--- Records for the task ---
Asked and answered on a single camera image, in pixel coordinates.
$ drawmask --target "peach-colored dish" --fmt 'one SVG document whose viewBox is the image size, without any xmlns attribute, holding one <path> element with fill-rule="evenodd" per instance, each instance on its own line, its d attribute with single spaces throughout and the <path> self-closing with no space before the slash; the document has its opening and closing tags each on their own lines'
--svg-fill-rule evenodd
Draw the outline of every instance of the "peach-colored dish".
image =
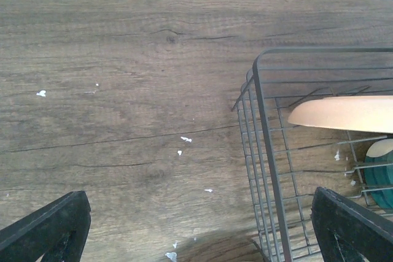
<svg viewBox="0 0 393 262">
<path fill-rule="evenodd" d="M 345 96 L 307 101 L 288 122 L 296 125 L 393 133 L 393 96 Z"/>
</svg>

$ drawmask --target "green bowl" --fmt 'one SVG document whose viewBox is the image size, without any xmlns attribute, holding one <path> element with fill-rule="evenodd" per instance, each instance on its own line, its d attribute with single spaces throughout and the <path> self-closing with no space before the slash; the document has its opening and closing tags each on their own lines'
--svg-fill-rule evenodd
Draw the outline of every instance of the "green bowl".
<svg viewBox="0 0 393 262">
<path fill-rule="evenodd" d="M 391 162 L 393 163 L 393 150 L 386 155 L 372 158 L 366 156 L 366 163 Z M 364 177 L 367 185 L 392 185 L 393 165 L 372 167 L 364 169 Z M 382 209 L 393 209 L 393 189 L 372 191 L 374 201 Z"/>
</svg>

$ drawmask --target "dish rack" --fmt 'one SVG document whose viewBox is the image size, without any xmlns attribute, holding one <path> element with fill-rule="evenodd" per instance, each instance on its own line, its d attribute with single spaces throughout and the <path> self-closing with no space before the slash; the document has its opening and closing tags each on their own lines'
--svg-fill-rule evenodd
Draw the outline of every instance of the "dish rack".
<svg viewBox="0 0 393 262">
<path fill-rule="evenodd" d="M 287 122 L 291 110 L 310 99 L 393 94 L 392 53 L 379 47 L 281 47 L 255 59 L 233 110 L 267 261 L 322 260 L 310 218 L 317 186 L 393 217 L 370 194 L 393 187 L 368 187 L 362 172 L 373 166 L 363 163 L 368 147 L 388 134 Z"/>
</svg>

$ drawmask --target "wooden surface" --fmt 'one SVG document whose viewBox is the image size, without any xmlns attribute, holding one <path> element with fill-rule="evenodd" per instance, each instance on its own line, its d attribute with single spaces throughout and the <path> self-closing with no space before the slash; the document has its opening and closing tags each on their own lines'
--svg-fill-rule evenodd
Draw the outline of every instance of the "wooden surface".
<svg viewBox="0 0 393 262">
<path fill-rule="evenodd" d="M 165 261 L 175 241 L 179 261 L 258 261 L 230 112 L 246 71 L 264 47 L 393 40 L 392 0 L 0 6 L 0 228 L 85 190 L 83 261 Z"/>
</svg>

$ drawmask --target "white paint chip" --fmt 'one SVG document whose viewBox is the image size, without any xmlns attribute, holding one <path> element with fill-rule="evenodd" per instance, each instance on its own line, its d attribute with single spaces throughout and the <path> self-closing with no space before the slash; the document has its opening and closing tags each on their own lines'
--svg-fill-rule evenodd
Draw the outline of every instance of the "white paint chip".
<svg viewBox="0 0 393 262">
<path fill-rule="evenodd" d="M 334 156 L 334 158 L 336 159 L 336 161 L 340 160 L 340 150 L 337 150 L 336 155 Z"/>
<path fill-rule="evenodd" d="M 177 261 L 177 253 L 176 252 L 165 253 L 165 256 L 168 257 L 172 262 Z"/>
<path fill-rule="evenodd" d="M 184 137 L 184 136 L 181 136 L 180 138 L 183 139 L 185 142 L 192 142 L 191 138 Z"/>
<path fill-rule="evenodd" d="M 40 92 L 37 92 L 36 94 L 37 94 L 38 96 L 42 96 L 42 97 L 44 98 L 44 97 L 46 97 L 46 93 L 47 93 L 46 90 L 41 90 Z"/>
</svg>

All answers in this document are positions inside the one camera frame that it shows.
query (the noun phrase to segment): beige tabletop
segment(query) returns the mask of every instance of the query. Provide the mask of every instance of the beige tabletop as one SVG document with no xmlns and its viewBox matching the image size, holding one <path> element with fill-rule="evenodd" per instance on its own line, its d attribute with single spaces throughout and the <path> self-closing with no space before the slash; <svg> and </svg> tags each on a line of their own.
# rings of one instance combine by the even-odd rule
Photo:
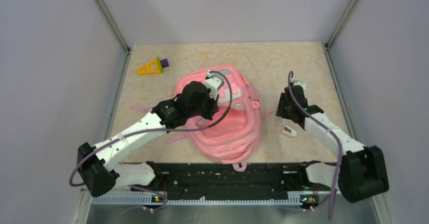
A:
<svg viewBox="0 0 429 224">
<path fill-rule="evenodd" d="M 157 56 L 167 58 L 170 66 L 162 74 L 138 75 L 137 68 Z M 187 73 L 216 65 L 232 65 L 253 86 L 261 98 L 261 112 L 277 108 L 280 93 L 287 85 L 290 70 L 295 79 L 307 84 L 309 104 L 317 104 L 341 129 L 347 132 L 322 44 L 310 42 L 196 43 L 135 45 L 119 99 L 112 135 L 126 129 L 145 113 L 131 111 L 130 106 L 154 107 L 174 97 L 177 81 Z M 289 139 L 279 132 L 288 124 L 298 132 Z M 262 120 L 261 146 L 248 162 L 335 161 L 335 157 L 314 136 L 297 124 L 269 115 Z M 192 140 L 170 144 L 171 132 L 148 142 L 129 155 L 124 162 L 210 162 Z"/>
</svg>

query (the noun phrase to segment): white panel
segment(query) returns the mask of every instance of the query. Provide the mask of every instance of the white panel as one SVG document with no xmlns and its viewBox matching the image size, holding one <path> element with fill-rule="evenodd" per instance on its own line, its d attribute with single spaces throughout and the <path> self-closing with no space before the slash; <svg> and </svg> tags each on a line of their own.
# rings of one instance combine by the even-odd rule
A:
<svg viewBox="0 0 429 224">
<path fill-rule="evenodd" d="M 70 223 L 124 53 L 93 0 L 0 0 L 0 38 L 0 222 Z"/>
<path fill-rule="evenodd" d="M 399 223 L 427 223 L 429 0 L 361 0 L 333 56 L 363 143 L 382 148 Z"/>
<path fill-rule="evenodd" d="M 128 44 L 327 41 L 350 0 L 104 0 Z"/>
</svg>

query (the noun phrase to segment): gray floor
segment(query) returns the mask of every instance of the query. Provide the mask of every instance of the gray floor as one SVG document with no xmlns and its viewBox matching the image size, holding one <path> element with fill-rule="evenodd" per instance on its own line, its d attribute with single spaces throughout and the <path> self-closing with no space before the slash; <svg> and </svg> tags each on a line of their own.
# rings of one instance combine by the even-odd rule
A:
<svg viewBox="0 0 429 224">
<path fill-rule="evenodd" d="M 327 204 L 315 212 L 295 212 L 276 206 L 167 206 L 151 214 L 149 211 L 134 209 L 120 216 L 131 206 L 93 205 L 87 224 L 376 224 L 378 223 L 372 200 L 355 204 L 337 197 L 334 219 L 327 219 Z"/>
</svg>

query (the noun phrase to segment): yellow toy
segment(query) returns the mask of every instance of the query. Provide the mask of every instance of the yellow toy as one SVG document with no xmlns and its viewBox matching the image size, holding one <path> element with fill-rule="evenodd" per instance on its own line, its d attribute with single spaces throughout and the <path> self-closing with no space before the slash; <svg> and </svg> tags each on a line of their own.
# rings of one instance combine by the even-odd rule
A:
<svg viewBox="0 0 429 224">
<path fill-rule="evenodd" d="M 161 74 L 164 67 L 168 67 L 168 60 L 160 60 L 159 57 L 156 57 L 155 60 L 145 64 L 142 67 L 137 69 L 137 74 L 139 75 L 151 75 L 151 74 Z"/>
</svg>

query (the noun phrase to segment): robotic arm
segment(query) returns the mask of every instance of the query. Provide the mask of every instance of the robotic arm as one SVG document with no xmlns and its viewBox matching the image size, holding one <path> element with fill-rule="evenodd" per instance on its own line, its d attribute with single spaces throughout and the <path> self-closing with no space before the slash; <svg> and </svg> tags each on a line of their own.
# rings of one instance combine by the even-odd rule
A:
<svg viewBox="0 0 429 224">
<path fill-rule="evenodd" d="M 284 93 L 280 95 L 276 116 L 297 123 L 302 129 L 317 137 L 334 156 L 338 155 L 339 147 L 331 132 L 337 136 L 342 146 L 342 159 L 336 188 L 341 191 L 344 198 L 354 203 L 386 192 L 389 189 L 389 181 L 381 149 L 377 146 L 366 147 L 333 124 L 317 105 L 309 106 L 304 95 L 305 83 L 292 79 L 289 87 L 286 87 Z M 289 89 L 297 103 L 312 118 L 299 108 Z M 288 126 L 285 127 L 285 131 L 288 131 L 290 136 L 296 135 L 296 131 Z M 331 186 L 335 166 L 316 161 L 304 162 L 302 166 L 306 181 Z"/>
<path fill-rule="evenodd" d="M 200 115 L 212 120 L 219 111 L 218 90 L 224 85 L 219 74 L 207 71 L 204 83 L 193 81 L 181 94 L 156 105 L 138 122 L 114 137 L 90 146 L 78 148 L 77 163 L 92 152 L 77 170 L 93 197 L 101 196 L 117 185 L 148 185 L 155 177 L 153 169 L 146 163 L 120 166 L 122 159 L 150 140 L 167 134 L 168 130 L 182 126 L 189 118 Z"/>
</svg>
---
* What is being asked:
Look above for the line with "of the gray" and the line with "query (the noun phrase to segment): yellow", and reproduce exactly those two lines plus every line between, nothing more.

* Response to this task:
segment(query) returns the mask of every instance of the query. Provide the mask of every instance of the gray floor as one SVG document with no xmlns and its viewBox matching the image size, holding one <path> element with fill-rule="evenodd" per instance on its own line, its d attribute with single spaces throughout and the <path> self-closing with no space before the slash; <svg> and </svg> tags each on a line of their own.
# rings of one instance combine by the even-odd rule
A:
<svg viewBox="0 0 429 224">
<path fill-rule="evenodd" d="M 327 204 L 315 212 L 295 212 L 276 206 L 167 206 L 151 214 L 149 211 L 134 209 L 120 216 L 131 206 L 93 205 L 87 224 L 376 224 L 378 223 L 372 200 L 355 204 L 337 197 L 334 219 L 327 219 Z"/>
</svg>

query (the noun phrase to segment): yellow toy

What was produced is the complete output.